**Directions:** Scan the listing below. Return every line containing the string "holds".

**Source data:**
*-*-*

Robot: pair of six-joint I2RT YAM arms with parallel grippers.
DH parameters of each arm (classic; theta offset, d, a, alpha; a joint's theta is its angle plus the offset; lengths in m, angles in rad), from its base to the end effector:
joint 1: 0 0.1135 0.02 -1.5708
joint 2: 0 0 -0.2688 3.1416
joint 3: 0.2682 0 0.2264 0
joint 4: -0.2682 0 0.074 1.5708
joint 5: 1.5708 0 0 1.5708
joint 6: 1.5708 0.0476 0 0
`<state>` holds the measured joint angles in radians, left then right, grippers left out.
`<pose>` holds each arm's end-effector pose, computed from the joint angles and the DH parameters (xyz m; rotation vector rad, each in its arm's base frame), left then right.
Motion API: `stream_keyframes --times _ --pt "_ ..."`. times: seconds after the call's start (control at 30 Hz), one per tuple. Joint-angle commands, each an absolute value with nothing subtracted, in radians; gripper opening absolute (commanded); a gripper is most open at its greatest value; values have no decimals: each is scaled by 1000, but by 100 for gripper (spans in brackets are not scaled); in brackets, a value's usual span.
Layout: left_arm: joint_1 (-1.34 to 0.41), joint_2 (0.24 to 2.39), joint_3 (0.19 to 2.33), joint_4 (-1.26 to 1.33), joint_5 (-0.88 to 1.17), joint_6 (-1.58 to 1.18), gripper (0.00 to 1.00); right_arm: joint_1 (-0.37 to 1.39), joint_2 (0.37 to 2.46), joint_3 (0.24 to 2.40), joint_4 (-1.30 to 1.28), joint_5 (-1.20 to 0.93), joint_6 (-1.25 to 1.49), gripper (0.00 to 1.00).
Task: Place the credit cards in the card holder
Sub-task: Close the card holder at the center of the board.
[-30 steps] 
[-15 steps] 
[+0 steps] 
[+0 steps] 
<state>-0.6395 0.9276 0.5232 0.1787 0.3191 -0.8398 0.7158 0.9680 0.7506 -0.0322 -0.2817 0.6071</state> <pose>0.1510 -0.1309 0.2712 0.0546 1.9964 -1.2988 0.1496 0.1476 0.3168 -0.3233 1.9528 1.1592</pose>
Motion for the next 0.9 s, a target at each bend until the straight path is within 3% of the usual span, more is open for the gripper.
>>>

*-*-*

**Response to this task:**
`<state>` holds the measured joint angles in radians, left then right, grippers left out.
`<pose>` holds each arm's end-effector pose, computed from the joint angles and the DH parameters (xyz m; rotation vector rad, each in its arm's base frame), left then right.

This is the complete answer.